The commissioner’s deed to appellant bears date August 4, 1959. It was not until April 7, 1960, that appellant instituted this suit wherein he asserted that he was entitled to 61/2 acres, more or less, rather than 2Y2 acres, more or less. He charged that there had been an error in the original land sale suit, and that he is entitled to be declared the owner of all the land in Henry County which had been owned by Jessie Stivers. Appellant asserted that appellee claims to be the owner of a portion of lands claimed by appellant, and asked that he be required to set up his claim or be barred, and prayed that his title be quieted and for injunctive relief to prevent appellee from coming on his land. The allegations of the complaint bring it within the framework of a quiet-title action authorized by KRS 411.120.

By the terms of the statute, and according to the decisions of this court, the plaintiff in a quiet-title action has the burden to establish his title; he may not succeed on the weakness of the title of his adversary. Madden v. Bond, 269 Ky. 31, 106 S.W.2d 95; Hunt v. Cassity, 297 Ky. 716, 181 S.W.2d 248; Noland v. Wise, Ky., 259 S.W.2d 46; Ellis v. Chestnut, Ky., 289 S.W.2d 740; Aluminum Co. of America v. Frazer, Ky., 328 S.W.2d 142.
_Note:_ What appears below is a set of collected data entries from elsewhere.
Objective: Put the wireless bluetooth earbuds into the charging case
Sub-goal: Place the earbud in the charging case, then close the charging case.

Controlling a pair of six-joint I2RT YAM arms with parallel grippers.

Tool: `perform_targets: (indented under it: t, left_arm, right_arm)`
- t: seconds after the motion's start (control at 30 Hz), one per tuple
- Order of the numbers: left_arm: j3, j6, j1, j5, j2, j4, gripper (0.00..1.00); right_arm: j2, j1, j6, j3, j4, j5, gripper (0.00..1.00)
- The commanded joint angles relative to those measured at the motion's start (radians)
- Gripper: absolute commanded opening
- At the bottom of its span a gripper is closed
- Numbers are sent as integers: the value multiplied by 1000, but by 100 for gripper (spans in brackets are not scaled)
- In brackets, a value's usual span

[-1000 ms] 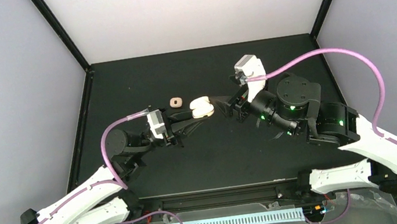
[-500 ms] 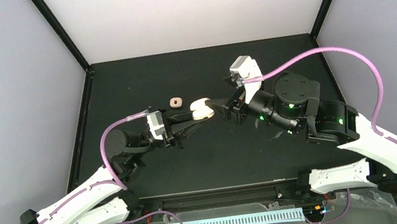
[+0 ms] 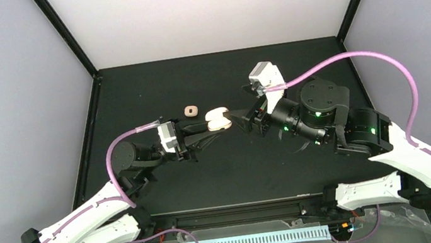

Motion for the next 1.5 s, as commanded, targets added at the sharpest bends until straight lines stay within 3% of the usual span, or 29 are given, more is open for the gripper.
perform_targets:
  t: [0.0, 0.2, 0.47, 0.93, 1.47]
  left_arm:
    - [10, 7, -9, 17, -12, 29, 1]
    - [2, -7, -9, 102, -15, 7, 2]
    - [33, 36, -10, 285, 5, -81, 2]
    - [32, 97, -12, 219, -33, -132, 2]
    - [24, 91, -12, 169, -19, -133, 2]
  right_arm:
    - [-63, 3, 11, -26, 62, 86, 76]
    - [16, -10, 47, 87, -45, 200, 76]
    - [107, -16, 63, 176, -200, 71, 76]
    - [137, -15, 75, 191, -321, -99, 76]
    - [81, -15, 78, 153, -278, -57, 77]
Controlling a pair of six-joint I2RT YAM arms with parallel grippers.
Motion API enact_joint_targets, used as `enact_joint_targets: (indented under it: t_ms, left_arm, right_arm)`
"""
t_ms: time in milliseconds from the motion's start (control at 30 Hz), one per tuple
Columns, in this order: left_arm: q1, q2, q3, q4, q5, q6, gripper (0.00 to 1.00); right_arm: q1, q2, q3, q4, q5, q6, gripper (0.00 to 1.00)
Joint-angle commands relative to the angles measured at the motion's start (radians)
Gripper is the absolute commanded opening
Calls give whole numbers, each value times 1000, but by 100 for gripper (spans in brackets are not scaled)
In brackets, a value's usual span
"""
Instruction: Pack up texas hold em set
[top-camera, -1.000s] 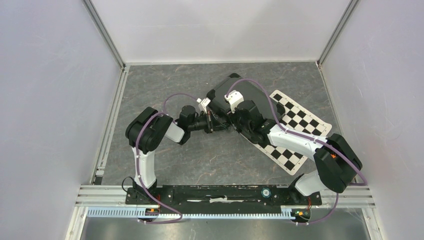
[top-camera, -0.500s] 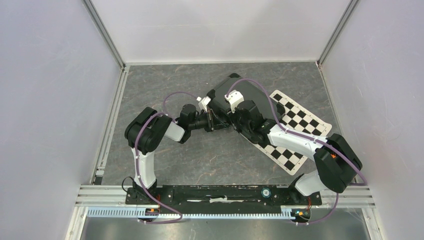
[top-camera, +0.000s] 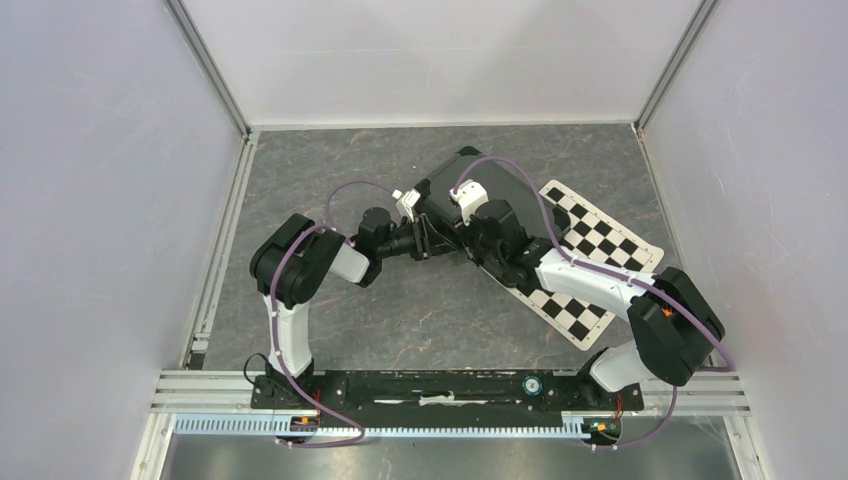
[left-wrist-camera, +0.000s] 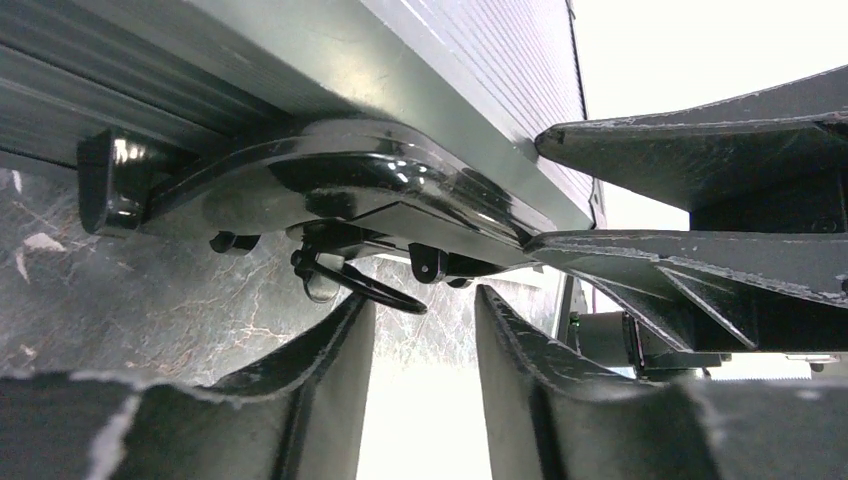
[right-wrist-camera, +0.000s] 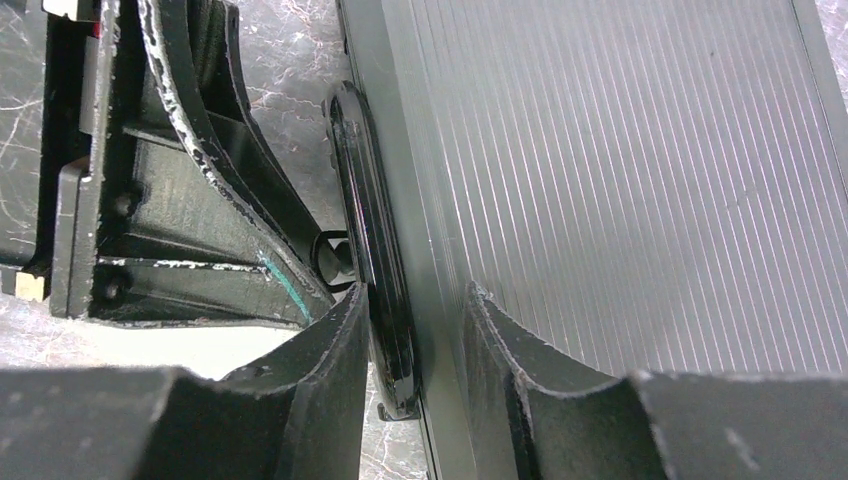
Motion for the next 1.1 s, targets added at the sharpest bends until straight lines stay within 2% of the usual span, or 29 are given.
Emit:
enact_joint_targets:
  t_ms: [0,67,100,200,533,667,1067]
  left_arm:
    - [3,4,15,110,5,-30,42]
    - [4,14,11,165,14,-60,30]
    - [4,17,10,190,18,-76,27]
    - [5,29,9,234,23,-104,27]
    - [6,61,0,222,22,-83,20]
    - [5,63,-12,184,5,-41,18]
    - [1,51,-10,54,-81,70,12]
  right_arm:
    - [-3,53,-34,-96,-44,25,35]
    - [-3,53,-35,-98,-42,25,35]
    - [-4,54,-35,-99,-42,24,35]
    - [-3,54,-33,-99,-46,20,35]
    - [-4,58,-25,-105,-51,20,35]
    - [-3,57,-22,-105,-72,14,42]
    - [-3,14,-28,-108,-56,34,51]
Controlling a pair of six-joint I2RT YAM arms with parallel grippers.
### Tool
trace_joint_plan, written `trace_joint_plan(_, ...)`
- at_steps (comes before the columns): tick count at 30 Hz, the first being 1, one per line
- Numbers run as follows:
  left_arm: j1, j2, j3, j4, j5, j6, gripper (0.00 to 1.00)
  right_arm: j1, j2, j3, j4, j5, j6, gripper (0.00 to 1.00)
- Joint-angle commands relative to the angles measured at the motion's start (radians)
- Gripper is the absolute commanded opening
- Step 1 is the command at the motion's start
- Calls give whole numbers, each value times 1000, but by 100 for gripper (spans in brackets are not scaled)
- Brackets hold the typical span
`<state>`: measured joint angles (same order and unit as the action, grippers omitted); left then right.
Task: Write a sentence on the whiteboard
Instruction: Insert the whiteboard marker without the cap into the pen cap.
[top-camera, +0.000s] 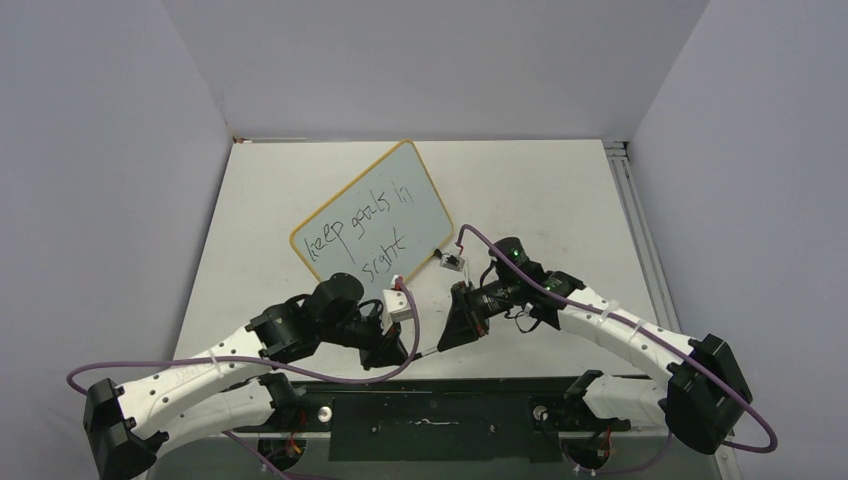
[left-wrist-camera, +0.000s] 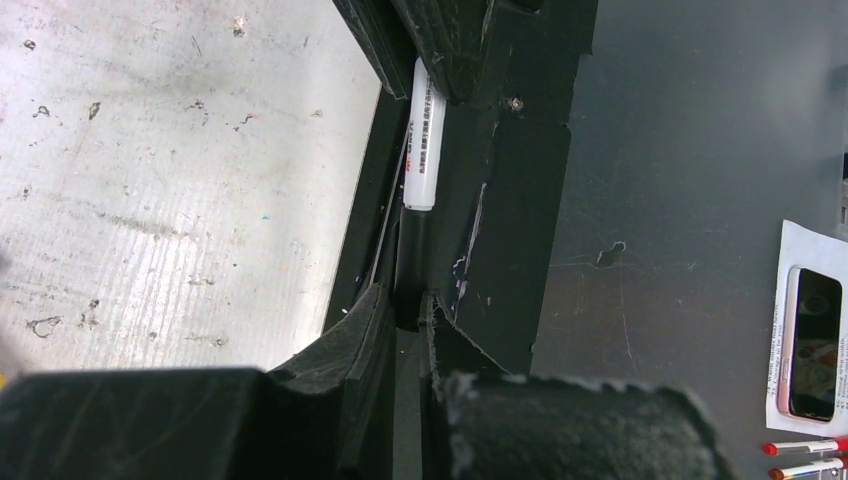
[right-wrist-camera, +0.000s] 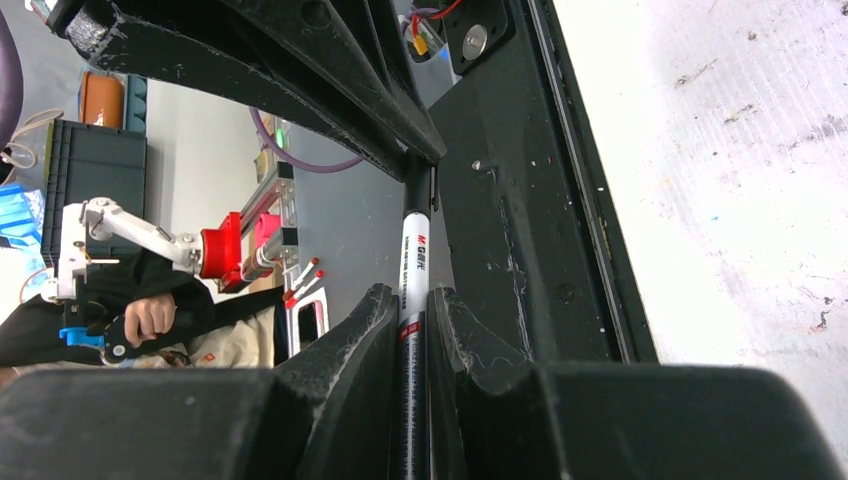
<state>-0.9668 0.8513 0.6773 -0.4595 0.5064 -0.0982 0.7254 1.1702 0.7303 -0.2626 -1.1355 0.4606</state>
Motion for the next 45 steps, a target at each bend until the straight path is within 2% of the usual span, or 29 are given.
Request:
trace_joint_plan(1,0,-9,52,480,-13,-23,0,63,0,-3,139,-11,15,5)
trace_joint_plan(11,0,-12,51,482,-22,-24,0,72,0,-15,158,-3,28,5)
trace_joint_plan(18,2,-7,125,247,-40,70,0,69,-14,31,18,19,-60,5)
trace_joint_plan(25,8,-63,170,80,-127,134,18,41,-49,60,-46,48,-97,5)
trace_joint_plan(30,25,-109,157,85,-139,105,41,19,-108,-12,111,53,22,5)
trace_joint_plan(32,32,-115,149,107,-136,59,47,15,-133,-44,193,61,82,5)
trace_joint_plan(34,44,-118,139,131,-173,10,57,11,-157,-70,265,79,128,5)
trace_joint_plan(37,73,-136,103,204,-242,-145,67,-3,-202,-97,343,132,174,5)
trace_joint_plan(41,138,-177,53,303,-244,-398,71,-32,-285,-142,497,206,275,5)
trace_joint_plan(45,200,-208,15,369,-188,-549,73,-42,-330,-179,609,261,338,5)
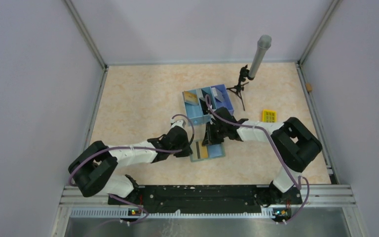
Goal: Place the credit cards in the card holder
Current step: Insert the credit card into the card holder.
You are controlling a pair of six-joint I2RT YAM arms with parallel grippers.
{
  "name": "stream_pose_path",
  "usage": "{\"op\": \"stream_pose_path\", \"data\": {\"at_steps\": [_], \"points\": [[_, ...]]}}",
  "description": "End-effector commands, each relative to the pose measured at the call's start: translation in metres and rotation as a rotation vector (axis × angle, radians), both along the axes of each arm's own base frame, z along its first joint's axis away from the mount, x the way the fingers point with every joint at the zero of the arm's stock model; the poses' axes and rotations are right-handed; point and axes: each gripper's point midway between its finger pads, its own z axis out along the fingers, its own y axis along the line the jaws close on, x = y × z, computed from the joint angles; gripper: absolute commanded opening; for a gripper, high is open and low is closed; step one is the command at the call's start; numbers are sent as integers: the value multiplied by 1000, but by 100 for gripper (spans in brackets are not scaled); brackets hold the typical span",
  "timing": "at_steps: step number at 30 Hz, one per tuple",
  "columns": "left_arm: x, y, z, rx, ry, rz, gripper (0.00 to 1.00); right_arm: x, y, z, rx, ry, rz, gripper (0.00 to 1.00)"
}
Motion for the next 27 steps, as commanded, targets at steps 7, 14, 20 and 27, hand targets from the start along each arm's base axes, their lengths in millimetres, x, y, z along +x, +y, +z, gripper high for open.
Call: {"op": "stream_pose_path", "data": {"at_steps": [7,14,20,27], "points": [[0,14,-19,56,10,44,17,-13,-30,16,-130,-44,-32,32],[-1,13,-18,49,13,41,17,-25,-28,20,-113,-41,-42,41],[-2,13,-18,48,15,38,17,-31,-17,16,-67,-15,-39,32],[-2,13,-17,45,11,32,18,-31,-7,9,-54,5,-37,24]]}}
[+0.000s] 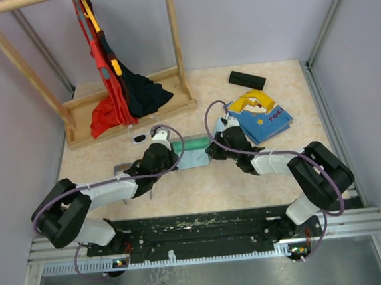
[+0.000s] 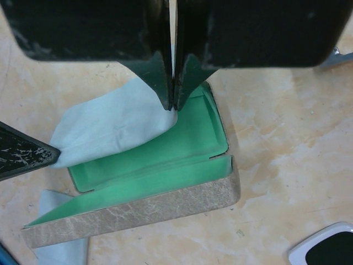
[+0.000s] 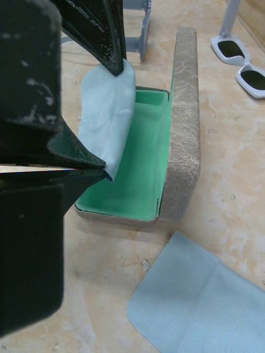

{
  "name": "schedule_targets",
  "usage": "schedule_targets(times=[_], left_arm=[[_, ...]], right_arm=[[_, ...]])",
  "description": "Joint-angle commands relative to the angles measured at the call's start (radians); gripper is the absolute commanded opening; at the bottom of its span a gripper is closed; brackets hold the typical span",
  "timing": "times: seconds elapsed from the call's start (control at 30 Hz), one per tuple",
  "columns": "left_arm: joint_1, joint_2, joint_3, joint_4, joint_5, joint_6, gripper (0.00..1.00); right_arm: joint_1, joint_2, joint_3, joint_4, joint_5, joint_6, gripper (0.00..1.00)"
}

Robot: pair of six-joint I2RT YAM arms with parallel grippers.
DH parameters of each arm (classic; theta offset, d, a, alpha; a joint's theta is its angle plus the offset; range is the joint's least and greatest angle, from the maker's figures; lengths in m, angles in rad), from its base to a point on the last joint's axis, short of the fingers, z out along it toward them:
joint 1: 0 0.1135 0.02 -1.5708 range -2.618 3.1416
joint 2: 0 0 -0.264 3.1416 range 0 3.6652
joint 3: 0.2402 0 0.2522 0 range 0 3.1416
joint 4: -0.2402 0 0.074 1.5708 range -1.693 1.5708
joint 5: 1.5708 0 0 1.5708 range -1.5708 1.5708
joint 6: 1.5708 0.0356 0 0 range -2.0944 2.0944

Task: Organize the sunglasses
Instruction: Place the glasses cleaning cloth in the sunglasses case.

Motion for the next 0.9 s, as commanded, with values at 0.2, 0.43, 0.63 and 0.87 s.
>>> schedule_targets(times=[0.2, 0.43, 0.63, 0.87], left_arm=[[0.045, 0.063, 0.043, 0.083, 0.031, 0.05, 0.03], [0.063, 0.099, 0.054, 0.104, 0.049, 0.059, 0.03], [0.074, 0.122, 0.055, 0.124, 0.057, 0.059, 0.02], [0.088, 0.146, 0.072, 0.134, 0.068, 0.068, 0.02]], right_arm=[[-0.028, 0.065, 0.09, 0.092, -0.019, -0.015, 0.0], [-0.038, 0.095, 0.114, 0.089, -0.017, -0.026, 0.0], [-0.043, 0.114, 0.12, 0.095, -0.019, -0.026, 0.0], [-0.048, 0.125, 0.135, 0.096, -0.023, -0.03, 0.0]])
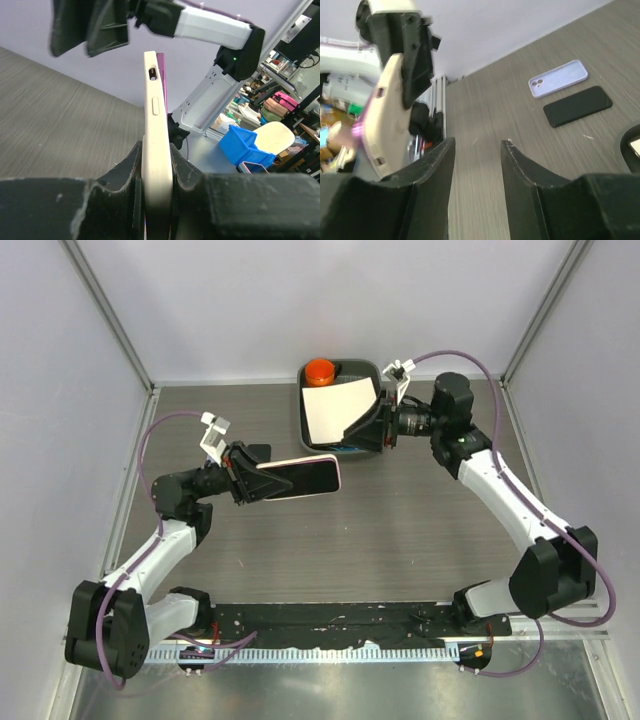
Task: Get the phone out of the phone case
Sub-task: Remove the phone case from the phone.
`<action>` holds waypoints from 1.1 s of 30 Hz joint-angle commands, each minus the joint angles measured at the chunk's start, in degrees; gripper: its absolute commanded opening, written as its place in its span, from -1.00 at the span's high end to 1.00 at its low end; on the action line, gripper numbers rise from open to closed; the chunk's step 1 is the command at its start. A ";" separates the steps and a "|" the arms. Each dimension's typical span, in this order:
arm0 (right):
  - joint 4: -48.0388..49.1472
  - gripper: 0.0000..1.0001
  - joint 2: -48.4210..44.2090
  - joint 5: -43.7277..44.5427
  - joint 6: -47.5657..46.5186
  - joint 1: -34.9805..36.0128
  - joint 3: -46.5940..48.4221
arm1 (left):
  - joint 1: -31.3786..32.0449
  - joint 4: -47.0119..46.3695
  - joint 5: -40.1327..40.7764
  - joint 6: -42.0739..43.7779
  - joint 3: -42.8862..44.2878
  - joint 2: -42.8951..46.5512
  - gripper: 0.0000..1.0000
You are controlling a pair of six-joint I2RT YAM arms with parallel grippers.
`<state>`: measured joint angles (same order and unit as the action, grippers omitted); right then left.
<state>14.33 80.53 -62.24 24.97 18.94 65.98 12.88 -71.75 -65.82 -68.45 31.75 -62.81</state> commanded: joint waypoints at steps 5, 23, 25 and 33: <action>-39.29 0.12 -4.68 -10.10 -40.09 0.48 7.59 | -0.23 11.70 1.75 9.29 4.37 1.72 1.00; -48.69 0.21 2.26 -8.87 -52.74 10.77 7.59 | -0.32 15.14 2.28 10.44 4.29 1.72 1.00; -48.60 0.23 2.52 -9.13 -53.09 10.94 7.59 | -0.40 15.14 2.28 10.44 4.20 1.63 1.00; -48.52 0.36 2.52 -8.69 -54.41 11.03 7.24 | -0.40 15.14 2.01 10.09 4.29 1.37 1.00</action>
<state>-34.57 83.35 -70.61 -27.33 29.78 72.42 12.73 -53.65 -65.32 -58.52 32.88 -62.70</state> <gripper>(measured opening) 0.332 0.211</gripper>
The same authorities just cited support the proposition that the requisite proof of possession is waived, generally, when the defendant asserts ownership by counterclaim. However, the waiver of proof of possession does not waive the required proof of title by the plaintiff claimant.

The appellant, plaintiff below, failed to establish any title, record or otherwise, to any land in addition to the tract of 1.55 acres surveyed to him. Appellant’s right to the 1.55 acres was never contested by appellee. Appellant may take no comfort in any weakness in appellee’s proof on his counterclaim. Aluminum Co. of America v. Frazer, Ky., 328 S.W.2d 142.

Our conclusion makes it unnecessary to decide whether appellant’s conduct in accepting the commissioner’s deed and failing to file exceptions to the report of sale constituted a waiver of his claim, or whether such activity amounted to an estoppel against him. It is observed that the judgment of the trial court was predicated upon waiver and estoppel. We do not base our opinion here on either principle.

The judgment below dismissed the complaint without any adjudication of what land, if any, is owned by the appellant. In this respect, we believe the judgment erroneous. Since there is no issue between the parties as to appellant’s ownership of the 1.55 acres surveyed to him, the judgment shall be modified to reflect that fact. The lower court correctly adjudged that appellee owned the 24.43 acres, as between these parties.

The judgment is affirmed in part and reversed in part for proceedings consistent with this opinion.